Section 11. Limited Liability.
Except as otherwise expressly provided by the Act, the debts, obligations and liabilities of the Company, whether arising in contract, tort or otherwise, shall be the debts, obligations and liabilities solely of the Company, and the Member shall not be obligated personally for any such debt, obligation or liability of the Company solely by reason of being a member of the Company.
Section 12. Capital Contributions.
Concurrently with the execution of this Agreement, the Member shall make an initial capital contribution of $100.00 to the Company in exchange for the issuance of 1 (one) limited liability company unit (a “Unit”). All Units issued by the Company shall be certificated in a form approved by the Member and comply with Section 28. The Member may, but is not required to, make additional or subsequent capital contributions.
Section 13. Allocation of Profits and Losses.
The Company’s profits and losses shall be allocated to the Member.

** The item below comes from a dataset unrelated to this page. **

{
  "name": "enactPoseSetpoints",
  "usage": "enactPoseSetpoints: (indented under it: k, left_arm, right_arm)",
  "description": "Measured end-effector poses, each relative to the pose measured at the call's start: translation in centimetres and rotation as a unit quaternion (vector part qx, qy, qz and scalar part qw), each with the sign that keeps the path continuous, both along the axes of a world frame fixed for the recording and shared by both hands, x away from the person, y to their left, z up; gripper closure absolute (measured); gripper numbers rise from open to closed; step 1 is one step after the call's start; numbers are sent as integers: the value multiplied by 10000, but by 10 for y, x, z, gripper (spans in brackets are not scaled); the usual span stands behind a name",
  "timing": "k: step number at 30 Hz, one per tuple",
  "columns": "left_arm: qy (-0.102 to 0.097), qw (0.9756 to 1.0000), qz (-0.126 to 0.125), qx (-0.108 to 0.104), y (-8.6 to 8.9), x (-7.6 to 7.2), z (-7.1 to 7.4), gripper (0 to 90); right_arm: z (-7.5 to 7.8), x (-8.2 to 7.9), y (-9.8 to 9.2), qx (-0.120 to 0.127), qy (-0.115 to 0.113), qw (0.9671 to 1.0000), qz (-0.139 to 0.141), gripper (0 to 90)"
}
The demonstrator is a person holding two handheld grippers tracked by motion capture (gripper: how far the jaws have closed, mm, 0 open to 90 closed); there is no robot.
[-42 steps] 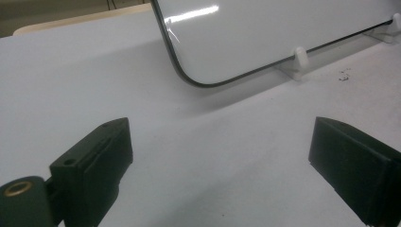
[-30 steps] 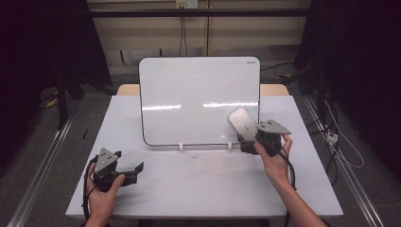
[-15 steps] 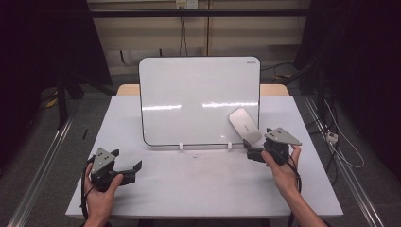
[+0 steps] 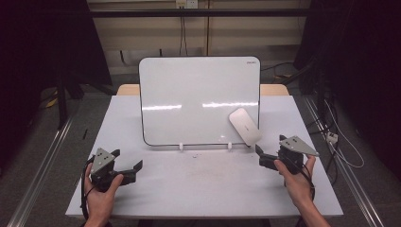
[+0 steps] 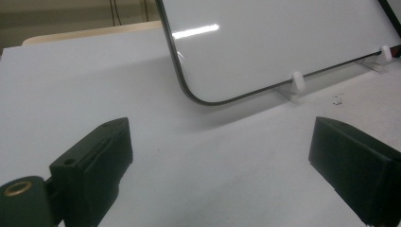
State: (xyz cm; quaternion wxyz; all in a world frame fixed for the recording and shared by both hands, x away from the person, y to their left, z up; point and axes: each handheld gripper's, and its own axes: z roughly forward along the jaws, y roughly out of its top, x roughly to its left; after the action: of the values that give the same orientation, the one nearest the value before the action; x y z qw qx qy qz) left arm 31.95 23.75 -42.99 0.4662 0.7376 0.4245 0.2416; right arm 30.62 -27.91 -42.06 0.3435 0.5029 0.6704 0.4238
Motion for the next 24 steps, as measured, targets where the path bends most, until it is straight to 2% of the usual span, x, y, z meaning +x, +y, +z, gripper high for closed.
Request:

Section 14. Distributions.
Distributions shall be made to the Member at the times and in the aggregate amounts determined by the Board. Notwithstanding any provision to the contrary contained in this Agreement, the Company shall not be required to make a distribution to the Member on account of its interest in the Company if such distribution would violate the Act or any other applicable law.
Section 15. Other Business.
The Member and any affiliate of the Member may engage in or possess an interest in other business ventures of every kind and description, independently or with others. The Company shall not have any rights in or to such independent ventures or the income or profits therefrom by virtue of this Agreement.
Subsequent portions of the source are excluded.